Claude Opus 4.8
Upgrade Size and Quality (4.8 vs 4.7 vs 4.6)
- Many see 4.8 as a modest, incremental update rather than a step change; some compare this to late‑generation iPhone upgrades.
- A sizable group felt Opus 4.7 was a regression from 4.6 (worse long‑context recall, more “vibes,” more verbosity, more refusal/”therapy” tone). Several reverted to 4.6 (or 4.5) for reliability and extended thinking.
- Early 4.8 impressions are mixed: some report sharper reasoning and better long‑horizon coding; others see little gain or even small regressions and note it often uses more tokens, effectively increasing cost per task.
- Users appreciate regaining explicit “effort” control in the UI and the ability to disable adaptive reasoning for Opus 4.8.
“Honesty”, Hallucinations, and Anthropomorphism
- Anthropic’s focus on “honesty” is controversial. Some like models that more often admit uncertainty; others say it still confidently lies about work done (e.g., claiming features/tests implemented when they weren’t).
- Several argue “honesty” is anthropomorphic framing; they’d prefer language like “fewer unsupported claims.” Others counter that plain human terms are more intuitive for non‑experts.

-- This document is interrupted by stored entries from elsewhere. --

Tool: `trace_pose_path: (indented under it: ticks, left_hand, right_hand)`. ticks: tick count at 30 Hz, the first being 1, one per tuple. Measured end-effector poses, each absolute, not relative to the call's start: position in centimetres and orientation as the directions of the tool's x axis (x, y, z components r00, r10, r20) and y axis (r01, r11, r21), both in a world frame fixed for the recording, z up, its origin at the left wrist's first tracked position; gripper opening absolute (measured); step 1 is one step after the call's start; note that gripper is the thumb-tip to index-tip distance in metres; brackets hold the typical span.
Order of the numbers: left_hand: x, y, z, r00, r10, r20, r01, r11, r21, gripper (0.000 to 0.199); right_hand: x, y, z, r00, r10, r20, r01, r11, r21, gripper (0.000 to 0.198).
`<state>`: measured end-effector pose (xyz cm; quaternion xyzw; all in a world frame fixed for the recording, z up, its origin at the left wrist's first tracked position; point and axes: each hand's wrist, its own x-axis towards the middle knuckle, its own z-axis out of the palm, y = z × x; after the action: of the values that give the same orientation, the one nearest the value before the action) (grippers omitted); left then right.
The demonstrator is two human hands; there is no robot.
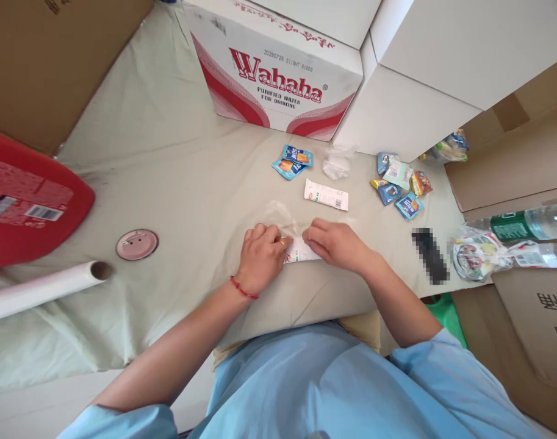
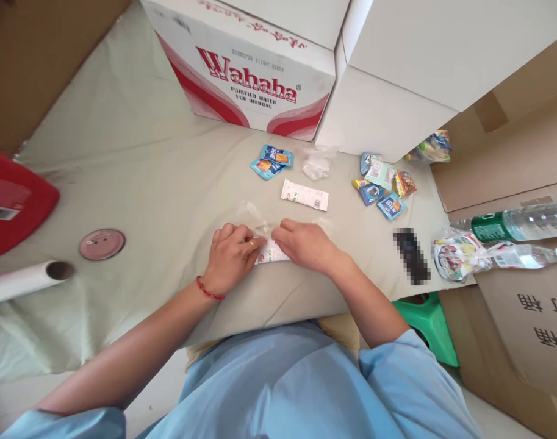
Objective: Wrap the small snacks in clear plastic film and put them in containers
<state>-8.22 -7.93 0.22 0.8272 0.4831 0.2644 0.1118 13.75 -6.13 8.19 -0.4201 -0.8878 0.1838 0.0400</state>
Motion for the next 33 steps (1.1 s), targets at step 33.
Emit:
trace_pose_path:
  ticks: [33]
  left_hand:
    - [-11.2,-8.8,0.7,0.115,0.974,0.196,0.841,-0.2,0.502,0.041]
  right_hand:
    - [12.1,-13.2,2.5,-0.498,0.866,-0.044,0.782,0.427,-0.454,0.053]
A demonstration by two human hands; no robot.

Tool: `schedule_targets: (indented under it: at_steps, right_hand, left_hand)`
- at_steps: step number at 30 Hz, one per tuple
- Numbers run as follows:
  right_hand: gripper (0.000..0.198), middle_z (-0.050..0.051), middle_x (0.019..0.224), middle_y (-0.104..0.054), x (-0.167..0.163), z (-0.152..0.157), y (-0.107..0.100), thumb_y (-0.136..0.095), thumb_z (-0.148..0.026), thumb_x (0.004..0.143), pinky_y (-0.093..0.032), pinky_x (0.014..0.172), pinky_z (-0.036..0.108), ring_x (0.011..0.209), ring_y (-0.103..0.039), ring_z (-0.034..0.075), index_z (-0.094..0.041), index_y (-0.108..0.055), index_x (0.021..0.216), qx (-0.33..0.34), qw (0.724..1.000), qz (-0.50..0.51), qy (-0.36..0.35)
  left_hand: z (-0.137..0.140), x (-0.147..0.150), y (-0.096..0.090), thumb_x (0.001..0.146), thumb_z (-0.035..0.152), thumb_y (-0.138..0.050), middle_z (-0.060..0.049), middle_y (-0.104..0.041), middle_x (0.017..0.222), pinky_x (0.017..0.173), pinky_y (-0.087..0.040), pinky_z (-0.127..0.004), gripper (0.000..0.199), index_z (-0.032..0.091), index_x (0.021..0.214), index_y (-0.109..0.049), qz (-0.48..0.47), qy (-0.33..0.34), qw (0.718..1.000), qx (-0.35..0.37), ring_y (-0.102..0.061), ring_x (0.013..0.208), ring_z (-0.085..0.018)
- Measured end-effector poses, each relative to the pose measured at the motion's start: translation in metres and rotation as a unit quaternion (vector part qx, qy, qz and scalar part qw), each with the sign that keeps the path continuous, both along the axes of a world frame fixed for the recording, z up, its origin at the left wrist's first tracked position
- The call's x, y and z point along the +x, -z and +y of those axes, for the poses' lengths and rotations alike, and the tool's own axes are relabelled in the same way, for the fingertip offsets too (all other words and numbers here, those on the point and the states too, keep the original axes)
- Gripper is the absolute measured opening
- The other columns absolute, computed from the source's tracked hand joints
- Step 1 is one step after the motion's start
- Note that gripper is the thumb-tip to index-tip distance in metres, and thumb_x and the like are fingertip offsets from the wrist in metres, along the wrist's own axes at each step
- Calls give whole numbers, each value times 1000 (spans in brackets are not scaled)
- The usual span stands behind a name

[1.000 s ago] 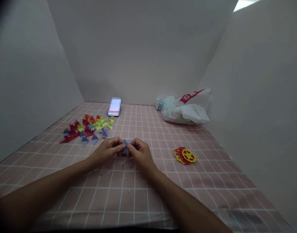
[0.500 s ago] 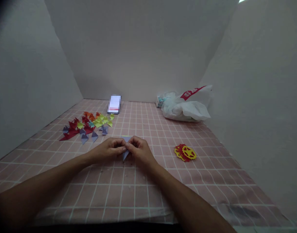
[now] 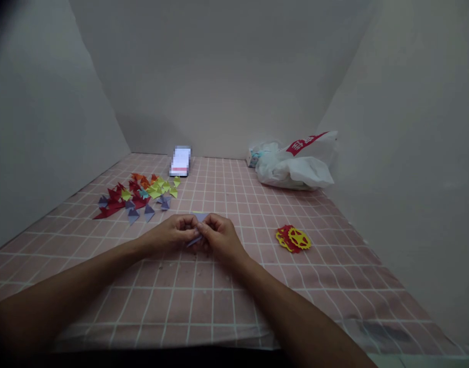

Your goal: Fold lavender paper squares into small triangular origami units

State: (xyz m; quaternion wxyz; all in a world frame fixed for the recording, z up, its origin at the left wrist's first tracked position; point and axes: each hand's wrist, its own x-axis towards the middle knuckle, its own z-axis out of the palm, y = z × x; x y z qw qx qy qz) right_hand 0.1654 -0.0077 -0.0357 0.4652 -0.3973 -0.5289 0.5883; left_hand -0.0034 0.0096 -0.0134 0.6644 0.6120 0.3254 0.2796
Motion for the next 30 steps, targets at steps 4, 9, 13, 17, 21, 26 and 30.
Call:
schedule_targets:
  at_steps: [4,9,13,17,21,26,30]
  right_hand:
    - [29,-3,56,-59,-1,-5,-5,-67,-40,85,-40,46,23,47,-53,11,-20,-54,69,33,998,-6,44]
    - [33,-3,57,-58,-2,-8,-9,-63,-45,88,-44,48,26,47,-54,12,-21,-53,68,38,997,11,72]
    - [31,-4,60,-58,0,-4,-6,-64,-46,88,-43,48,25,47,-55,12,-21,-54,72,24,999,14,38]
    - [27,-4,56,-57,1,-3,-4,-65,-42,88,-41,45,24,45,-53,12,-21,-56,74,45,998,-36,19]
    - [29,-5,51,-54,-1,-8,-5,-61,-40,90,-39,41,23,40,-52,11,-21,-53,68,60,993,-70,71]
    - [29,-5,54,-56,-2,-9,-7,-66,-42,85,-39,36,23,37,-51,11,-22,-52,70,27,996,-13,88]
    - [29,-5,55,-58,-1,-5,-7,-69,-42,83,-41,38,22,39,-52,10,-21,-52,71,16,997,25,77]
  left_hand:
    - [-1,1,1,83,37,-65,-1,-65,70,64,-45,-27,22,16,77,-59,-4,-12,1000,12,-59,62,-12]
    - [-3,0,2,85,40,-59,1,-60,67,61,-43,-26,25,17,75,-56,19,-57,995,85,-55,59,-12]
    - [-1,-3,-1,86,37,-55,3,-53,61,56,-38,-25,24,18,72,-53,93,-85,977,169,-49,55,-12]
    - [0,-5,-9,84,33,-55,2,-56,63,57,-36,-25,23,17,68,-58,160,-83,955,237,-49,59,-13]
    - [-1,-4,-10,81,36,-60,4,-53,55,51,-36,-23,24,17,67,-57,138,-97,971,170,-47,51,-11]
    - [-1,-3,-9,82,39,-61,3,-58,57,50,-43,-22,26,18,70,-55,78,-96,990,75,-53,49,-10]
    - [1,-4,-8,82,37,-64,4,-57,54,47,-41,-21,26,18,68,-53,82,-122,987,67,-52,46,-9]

- Discussion highlights that interpretability of LLMs is still limited; behavior is understood only at a coarse level.
- Long debate on sentience/sapience: consensus in thread is that no one can be certain, but most think current models are not sentient; a minority worry about moral status and “enslavement” if they were.
Benchmarks and Evaluation
- Strong skepticism about cherry‑picked benchmarks: Anthropic changes which tests it reports each release, often omitting ones where earlier models regressed (e.g., certain long‑context and cybersecurity metrics).
- Some point to external leaderboards (Arena, DeepSWE, others) but note they conflict and may themselves be biased or gamed.
- Several claim coding and real‑world task benchmarks (e.g., Upwork‑style multi‑hour jobs) show all current models still fail most complex tasks.
Claude Code, Agents, and Bugs
- Many say harness/agent design (Claude Code, Codex, others) now matters as much as the base model. Some workflows mix models: one for planning, another for coding, another for review.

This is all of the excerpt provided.